He drops 2 Potions of Intelligence, some Cure Critical Wounds potions, a copy of prayer book #2, a Wand of Teleport Other, a chest, and a couple of weapons. Who knows how much of that was his normal drop and how much of it was loot he grabbed off the ground.

The greatest injustice about this guy is that killing him is only worth about 2k EXP. He's one of the most dangerous non-unique p-type monsters in the game (behind only Knights Templar, Master Mystics, and Grand Master Mystics). Hell, Berserkers are worth more experience to kill, and they have no spells!

We explore a bit more, find a Demonologist, nuke him, and gratefully liberate a copy of prayer book #1 from his cold pale hands.
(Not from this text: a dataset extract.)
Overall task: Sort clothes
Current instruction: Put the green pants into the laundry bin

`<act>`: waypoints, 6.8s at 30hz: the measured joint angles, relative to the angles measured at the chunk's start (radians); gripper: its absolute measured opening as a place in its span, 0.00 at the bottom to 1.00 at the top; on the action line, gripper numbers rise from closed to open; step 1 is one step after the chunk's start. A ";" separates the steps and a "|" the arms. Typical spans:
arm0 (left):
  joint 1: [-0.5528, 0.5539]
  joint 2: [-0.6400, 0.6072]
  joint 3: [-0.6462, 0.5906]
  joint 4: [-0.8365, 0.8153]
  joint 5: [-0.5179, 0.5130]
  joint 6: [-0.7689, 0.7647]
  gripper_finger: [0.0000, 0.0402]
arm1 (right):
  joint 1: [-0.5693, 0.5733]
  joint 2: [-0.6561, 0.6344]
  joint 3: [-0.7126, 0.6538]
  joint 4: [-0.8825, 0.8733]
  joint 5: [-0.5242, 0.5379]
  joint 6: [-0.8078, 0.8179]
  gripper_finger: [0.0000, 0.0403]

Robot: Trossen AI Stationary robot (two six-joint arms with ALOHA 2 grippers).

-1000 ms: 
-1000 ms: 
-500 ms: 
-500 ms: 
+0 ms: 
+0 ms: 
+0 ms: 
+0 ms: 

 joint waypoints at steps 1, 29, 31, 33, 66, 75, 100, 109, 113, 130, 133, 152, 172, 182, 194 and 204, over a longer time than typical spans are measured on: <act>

Hooray, a backup copy of our basic detection spells!

We get into a fight with a Vampire Lord, and apparently I forgot my prior advice to stay the fuck away from these guys.

The Vampire lord casts a bolt of nether. You feel your life force draining away! The Vampire lord smashes you with psionic energy. *** LOW HITPOINT WARNING! *** You feel yourself moving slower! You resist the effect! You are confused! You resist the effect!


76/274 HP, and we're at -7 speed and confused. This would be why we carry Potions of Healing despite being able to cast the spell ourselves. Of course, that still leaves us in danger of a triple-turn by the Vampire Lord.

You are confused. You feel very good. You are no longer confused. You have no more Black Potions of Healing. The Vampire lord hits you. The Vampire lord hits you. The Vampire lord bites you. You feel your life draining away! The Vampire lord bites you. You feel your life draining away! The Vampire lord misses you. Tthe Vampire lord hits you. The Vampire lord misses you. The Vampire lord misses you. The Vampire lord sets off a blinding flash. You avoid the effects! The Vampire lord conjures up scary horrors. You are terrified!

...what the hell, a quadruple turn? And thanks to the effect that fear has on our spell failure rates, Teleport Other is now at a 25% failure. I knew I should have kept that Wand of Teleport Other the Ranger Chieftan dropped.

Portal is still at 2% failure rate. I don't like teleporting this deep in the dungeon, but we're much more likely to land someplace inoffensive than we are to successfully teleport away the Vampire Lord.

Phew, right. He's in the bottom-left corner of this shot.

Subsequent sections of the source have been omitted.